Hiccups have occurred: One student who participated in a program last November tested positive after returning home through the Atlanta airport, said Ms. Rao. who implemented her contact-tracing training to urge others in the pod to immediately quarantine and get tested. “Challenges have been procedural,” said Matthew Redman, a CIEE vice president, citing two students turned away at the Costa Rica border for the wrong Covid test (negative test results are no longer required when entering Costa Rica, but they are now required before flying back to the U.S.). Yet participants gained insights into social behavior during a pandemic, explained Mr. Redman: “One student said, ‘It made me understand how I need to behave to take care of this group.’ That was a magical—and unsolicited—comment.”

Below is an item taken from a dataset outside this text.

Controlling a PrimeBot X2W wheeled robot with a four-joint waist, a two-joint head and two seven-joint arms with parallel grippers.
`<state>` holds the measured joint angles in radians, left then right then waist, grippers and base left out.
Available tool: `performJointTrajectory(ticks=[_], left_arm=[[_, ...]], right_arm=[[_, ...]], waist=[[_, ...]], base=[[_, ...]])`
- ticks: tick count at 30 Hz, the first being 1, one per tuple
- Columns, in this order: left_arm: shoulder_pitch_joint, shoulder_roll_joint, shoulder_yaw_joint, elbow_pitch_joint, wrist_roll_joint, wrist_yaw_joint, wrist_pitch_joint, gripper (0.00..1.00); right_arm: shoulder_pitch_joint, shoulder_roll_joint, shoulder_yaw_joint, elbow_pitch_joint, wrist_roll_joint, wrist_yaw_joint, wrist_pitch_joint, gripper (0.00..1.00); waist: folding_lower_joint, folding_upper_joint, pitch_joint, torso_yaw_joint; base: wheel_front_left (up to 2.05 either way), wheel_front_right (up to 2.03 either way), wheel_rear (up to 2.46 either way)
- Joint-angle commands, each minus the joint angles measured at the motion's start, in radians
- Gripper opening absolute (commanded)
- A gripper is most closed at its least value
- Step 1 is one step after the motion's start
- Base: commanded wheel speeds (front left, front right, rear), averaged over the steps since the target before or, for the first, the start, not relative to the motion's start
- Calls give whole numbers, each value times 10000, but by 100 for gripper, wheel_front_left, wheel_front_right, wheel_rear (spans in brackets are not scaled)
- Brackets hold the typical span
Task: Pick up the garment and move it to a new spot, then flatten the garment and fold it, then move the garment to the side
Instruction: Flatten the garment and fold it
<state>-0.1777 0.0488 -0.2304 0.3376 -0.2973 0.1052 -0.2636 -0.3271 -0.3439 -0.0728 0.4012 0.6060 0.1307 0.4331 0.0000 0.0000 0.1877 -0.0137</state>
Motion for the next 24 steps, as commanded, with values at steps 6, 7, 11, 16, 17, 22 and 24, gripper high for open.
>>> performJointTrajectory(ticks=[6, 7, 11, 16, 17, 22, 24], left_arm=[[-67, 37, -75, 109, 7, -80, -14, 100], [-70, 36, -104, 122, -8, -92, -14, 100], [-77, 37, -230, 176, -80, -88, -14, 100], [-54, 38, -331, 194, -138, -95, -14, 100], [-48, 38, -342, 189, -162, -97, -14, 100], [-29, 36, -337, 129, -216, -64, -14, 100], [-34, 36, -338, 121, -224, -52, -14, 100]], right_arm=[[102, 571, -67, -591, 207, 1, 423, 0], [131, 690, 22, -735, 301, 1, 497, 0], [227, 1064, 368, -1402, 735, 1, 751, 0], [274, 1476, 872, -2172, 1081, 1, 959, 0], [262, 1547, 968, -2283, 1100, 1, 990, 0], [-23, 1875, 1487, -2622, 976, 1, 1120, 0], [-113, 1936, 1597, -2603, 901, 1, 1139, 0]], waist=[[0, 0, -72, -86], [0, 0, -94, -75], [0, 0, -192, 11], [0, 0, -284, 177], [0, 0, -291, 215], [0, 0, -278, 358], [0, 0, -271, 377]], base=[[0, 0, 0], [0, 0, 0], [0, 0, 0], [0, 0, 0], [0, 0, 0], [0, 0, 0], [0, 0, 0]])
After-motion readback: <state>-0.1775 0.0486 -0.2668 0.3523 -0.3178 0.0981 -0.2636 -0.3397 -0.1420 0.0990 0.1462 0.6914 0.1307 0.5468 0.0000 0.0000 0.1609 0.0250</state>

Amigos International, a Houston-based organization teaching leadership skills and community-building, has developed a new hybrid model. Students quarantine in a pod of peers in a dorm-style lodge on a nature preserve in the mountains of Pérez Zeledón, instead of the usual home stays with host families in Costa Rica and elsewhere. The lessons, said Amigos’ Bay Area director Krista Boscoe remain the same: “How to be positive makers of change in their community.”
But for one woman who did the Amigos program as a teenager in 1989 in Paraguay, a home stay is key. “For me, it’s the organic things that unfold—where you have a language barrier and cultural exchange, where there’s a bit of grit required on both sides,” said Mandy Levenberg, a marketing consultant in Seattle. Her 16-year-old daughter, Zoe McDaniel, went on an Amigos trip in 2019 but she and her mother decided against it this summer.